YOUR TASK => From the line that contains "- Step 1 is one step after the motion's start" down to the last line of the data below, transcribe every line exactly.

GIVEN DATA =>
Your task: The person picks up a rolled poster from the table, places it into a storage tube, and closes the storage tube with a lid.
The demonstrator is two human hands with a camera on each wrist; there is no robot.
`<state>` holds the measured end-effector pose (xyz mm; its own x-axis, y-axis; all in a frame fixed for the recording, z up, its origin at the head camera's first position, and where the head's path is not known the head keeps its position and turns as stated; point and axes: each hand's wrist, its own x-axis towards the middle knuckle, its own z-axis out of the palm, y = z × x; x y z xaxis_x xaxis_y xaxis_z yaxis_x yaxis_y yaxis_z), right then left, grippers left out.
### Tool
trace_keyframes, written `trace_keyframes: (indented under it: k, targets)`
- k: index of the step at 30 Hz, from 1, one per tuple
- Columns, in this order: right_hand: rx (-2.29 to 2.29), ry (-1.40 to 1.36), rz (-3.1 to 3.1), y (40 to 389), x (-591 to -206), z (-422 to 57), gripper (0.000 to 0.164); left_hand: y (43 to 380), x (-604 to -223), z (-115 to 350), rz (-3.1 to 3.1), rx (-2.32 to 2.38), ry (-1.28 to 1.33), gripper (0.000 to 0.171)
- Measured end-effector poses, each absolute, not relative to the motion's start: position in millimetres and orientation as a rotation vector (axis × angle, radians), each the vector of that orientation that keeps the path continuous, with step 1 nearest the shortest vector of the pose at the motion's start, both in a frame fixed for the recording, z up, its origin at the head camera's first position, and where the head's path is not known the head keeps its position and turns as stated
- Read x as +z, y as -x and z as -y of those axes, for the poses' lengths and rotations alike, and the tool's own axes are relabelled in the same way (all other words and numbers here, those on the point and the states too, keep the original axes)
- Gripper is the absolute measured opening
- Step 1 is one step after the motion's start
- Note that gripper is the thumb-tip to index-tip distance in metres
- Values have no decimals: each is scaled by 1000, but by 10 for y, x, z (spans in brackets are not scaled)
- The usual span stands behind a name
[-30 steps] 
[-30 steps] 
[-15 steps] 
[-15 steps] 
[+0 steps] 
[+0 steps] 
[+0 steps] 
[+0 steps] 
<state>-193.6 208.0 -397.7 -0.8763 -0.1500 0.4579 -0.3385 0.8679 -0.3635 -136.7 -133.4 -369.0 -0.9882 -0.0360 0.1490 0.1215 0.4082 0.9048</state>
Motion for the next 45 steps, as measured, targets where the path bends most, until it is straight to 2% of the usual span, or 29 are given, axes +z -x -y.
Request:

WRITTEN RESPONSE =>
- Step 1 is one step after the motion's start
- Note that gripper is the thumb-tip to index-tip distance in metres
- Values have no decimals: each is scaled by 1000, but by 10 for y, x, z (spans in brackets are not scaled)
- The usual span stands behind a name
[-30 steps] 
[-30 steps] 
[-15 steps] 
[-15 steps] 
[+0 steps] 
[+0 steps] 
[+0 steps] 
[+0 steps] 
<state>-193.6 208.0 -397.7 -0.8763 -0.1500 0.4579 -0.3385 0.8679 -0.3635 -136.7 -133.4 -369.0 -0.9882 -0.0360 0.1490 0.1215 0.4082 0.9048</state>
Motion for the next 45 steps, as measured, targets where the path bends most, until it is straight to 2% of the usual span, or 29 are given, axes +z -x -y.
Request:

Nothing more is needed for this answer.